> TASK TO COMPLETE: Only the lines from the one containing "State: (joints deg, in" through the one containing "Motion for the" should be printed, exactly as they appear below, with both ends included.

> GIVEN INFORMATION:
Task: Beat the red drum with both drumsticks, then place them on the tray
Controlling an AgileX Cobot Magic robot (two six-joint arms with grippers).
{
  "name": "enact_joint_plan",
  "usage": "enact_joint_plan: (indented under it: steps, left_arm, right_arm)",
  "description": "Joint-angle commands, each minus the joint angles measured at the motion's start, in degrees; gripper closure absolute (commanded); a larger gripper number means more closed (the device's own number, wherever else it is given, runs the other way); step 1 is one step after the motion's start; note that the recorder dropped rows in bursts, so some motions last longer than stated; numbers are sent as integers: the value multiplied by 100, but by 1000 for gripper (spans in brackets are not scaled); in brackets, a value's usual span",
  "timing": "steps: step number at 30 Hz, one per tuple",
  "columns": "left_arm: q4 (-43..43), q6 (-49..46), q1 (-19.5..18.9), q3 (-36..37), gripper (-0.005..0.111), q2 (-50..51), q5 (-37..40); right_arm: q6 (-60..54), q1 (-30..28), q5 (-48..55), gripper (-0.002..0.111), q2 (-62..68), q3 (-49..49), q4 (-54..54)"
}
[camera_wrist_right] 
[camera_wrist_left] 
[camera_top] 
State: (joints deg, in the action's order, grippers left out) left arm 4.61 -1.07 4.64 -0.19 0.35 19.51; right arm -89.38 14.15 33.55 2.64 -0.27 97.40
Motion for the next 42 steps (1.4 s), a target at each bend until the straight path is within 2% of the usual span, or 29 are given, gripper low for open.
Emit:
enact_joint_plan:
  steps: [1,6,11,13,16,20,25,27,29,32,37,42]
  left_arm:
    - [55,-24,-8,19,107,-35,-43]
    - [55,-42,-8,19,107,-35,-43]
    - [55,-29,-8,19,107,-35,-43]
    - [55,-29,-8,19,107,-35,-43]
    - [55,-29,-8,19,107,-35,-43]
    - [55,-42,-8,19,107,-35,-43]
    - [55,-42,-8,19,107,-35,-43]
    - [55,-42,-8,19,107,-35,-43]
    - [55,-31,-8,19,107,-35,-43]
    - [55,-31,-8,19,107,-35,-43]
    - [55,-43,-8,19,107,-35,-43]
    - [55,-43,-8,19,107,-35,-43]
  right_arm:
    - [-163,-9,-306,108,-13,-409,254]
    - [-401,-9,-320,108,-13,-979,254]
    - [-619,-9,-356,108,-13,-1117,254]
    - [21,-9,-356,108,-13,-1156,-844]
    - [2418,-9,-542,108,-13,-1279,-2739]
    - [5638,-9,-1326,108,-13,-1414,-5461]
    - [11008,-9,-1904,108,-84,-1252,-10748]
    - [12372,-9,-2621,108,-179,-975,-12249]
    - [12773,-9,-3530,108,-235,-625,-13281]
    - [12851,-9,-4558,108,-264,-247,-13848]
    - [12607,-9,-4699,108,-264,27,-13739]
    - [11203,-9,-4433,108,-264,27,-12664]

> PROBLEM SOLUTION:
State: (joints deg, in the action's order, grippers left out) left arm 4.61 -1.07 4.64 -0.19 0.35 19.51; right arm -89.38 14.15 33.55 2.64 -0.27 97.40
Motion for the next 42 steps (1.4 s), a target at each bend until the straight path is within 2% of the usual span, or 29 are given, gripper low for open.

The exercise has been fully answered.